## Goal of the exercise
Taking the listing below, restate word for word each line from the line with "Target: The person" to the line with "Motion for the", ends included, and stop there.

## Data provided

--------------------------------------------------

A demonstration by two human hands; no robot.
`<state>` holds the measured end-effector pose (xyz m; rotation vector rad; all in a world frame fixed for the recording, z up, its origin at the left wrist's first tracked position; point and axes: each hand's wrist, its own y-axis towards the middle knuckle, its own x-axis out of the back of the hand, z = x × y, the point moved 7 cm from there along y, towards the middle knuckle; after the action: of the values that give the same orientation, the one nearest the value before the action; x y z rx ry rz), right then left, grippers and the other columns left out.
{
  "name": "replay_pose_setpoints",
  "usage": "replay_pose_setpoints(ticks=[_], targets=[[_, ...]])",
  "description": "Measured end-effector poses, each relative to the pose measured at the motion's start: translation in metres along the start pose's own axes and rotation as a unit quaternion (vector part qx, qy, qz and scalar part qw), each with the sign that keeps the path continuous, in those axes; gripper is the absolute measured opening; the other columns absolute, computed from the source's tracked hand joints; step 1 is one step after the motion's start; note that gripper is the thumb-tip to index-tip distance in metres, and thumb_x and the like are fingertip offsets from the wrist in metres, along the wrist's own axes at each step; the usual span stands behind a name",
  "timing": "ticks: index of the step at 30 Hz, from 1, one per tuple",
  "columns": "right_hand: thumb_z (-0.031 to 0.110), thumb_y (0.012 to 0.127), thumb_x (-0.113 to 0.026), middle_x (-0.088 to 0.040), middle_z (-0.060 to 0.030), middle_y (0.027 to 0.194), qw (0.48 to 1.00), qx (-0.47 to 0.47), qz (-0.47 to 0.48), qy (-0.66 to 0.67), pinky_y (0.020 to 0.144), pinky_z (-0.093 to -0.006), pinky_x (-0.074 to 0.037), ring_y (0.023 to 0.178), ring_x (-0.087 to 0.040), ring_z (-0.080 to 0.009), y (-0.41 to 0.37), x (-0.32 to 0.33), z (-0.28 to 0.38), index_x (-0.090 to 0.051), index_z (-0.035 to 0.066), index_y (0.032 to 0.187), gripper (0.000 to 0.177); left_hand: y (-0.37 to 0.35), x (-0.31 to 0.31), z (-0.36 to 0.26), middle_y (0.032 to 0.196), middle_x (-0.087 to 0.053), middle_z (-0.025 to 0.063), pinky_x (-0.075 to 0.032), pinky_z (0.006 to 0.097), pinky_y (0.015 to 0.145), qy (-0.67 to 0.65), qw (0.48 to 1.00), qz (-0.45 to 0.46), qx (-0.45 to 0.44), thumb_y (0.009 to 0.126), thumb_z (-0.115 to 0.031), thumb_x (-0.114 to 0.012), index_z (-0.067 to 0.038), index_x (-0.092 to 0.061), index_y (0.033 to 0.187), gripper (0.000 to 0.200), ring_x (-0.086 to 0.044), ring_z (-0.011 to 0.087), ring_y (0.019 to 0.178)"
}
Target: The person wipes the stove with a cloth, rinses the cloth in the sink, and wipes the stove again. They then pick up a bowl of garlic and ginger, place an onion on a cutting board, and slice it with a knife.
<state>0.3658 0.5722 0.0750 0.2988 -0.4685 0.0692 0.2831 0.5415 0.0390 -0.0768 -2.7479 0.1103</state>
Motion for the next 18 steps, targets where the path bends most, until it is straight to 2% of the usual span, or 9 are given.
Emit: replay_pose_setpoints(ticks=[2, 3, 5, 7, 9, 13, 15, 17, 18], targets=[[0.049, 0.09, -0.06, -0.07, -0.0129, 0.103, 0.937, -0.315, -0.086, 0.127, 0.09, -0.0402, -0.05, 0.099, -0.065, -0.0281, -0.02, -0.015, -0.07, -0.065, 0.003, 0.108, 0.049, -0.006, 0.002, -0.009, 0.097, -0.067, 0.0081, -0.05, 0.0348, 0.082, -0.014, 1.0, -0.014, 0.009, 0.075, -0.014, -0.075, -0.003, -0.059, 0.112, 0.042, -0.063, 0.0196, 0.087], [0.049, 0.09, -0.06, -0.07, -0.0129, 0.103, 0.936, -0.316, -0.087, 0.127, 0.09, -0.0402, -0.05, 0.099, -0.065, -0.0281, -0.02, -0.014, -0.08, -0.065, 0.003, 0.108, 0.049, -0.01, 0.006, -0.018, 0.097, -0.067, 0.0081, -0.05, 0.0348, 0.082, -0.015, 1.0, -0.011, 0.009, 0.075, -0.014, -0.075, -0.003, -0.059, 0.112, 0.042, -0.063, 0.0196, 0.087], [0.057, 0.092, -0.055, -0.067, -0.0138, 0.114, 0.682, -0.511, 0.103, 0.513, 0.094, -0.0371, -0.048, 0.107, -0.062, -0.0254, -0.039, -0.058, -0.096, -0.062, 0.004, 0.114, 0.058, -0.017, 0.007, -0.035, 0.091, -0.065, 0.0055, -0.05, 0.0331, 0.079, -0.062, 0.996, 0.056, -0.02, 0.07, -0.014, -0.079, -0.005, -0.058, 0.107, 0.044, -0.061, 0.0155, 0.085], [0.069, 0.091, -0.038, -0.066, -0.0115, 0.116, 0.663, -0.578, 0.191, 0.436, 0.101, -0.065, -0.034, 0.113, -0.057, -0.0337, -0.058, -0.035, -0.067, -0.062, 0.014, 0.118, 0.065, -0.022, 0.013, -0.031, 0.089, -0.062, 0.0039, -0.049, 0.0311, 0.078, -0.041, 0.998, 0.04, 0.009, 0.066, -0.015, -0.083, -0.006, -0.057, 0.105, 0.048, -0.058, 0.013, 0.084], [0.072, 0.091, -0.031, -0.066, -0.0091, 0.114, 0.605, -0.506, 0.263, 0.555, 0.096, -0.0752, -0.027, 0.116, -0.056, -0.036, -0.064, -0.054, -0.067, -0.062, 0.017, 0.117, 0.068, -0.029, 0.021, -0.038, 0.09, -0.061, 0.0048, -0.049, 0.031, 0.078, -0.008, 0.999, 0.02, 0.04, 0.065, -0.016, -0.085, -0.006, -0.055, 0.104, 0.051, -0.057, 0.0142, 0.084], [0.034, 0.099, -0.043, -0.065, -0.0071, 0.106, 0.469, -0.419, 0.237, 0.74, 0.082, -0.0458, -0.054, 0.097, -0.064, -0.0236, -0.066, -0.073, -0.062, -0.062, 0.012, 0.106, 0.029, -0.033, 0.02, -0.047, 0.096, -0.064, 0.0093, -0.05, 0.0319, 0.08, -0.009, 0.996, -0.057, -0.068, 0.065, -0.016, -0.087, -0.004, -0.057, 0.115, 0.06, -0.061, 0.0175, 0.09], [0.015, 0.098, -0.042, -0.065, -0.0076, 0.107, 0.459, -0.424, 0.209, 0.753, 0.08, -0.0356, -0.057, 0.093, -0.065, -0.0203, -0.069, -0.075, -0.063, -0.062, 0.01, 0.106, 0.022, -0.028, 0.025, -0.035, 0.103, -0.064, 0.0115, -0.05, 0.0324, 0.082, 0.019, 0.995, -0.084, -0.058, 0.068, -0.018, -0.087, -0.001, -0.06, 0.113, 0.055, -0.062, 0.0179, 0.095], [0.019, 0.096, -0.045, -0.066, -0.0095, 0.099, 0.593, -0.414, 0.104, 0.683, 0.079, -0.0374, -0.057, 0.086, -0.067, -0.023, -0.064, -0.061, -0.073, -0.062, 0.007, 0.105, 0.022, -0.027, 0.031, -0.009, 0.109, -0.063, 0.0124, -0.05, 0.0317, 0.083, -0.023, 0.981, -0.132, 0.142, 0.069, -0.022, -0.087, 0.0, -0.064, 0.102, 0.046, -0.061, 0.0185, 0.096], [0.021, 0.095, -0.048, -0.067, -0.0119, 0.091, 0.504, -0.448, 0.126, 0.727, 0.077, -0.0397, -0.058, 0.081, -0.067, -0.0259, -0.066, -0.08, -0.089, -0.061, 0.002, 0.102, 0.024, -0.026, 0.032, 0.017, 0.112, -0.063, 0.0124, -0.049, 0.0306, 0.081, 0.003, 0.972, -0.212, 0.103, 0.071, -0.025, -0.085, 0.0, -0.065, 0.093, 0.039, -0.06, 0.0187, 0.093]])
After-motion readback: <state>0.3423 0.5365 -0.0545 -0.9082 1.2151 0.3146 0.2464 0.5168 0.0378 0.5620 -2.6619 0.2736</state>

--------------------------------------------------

## Expected answer
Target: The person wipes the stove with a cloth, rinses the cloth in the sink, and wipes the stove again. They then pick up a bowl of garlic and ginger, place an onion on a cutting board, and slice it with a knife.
<state>0.3658 0.5722 0.0750 0.2988 -0.4685 0.0692 0.2831 0.5415 0.0390 -0.0768 -2.7479 0.1103</state>
Motion for the next 18 steps, targets where the path bends most, until it is straight to 2% of the usual span, or 9 are given.

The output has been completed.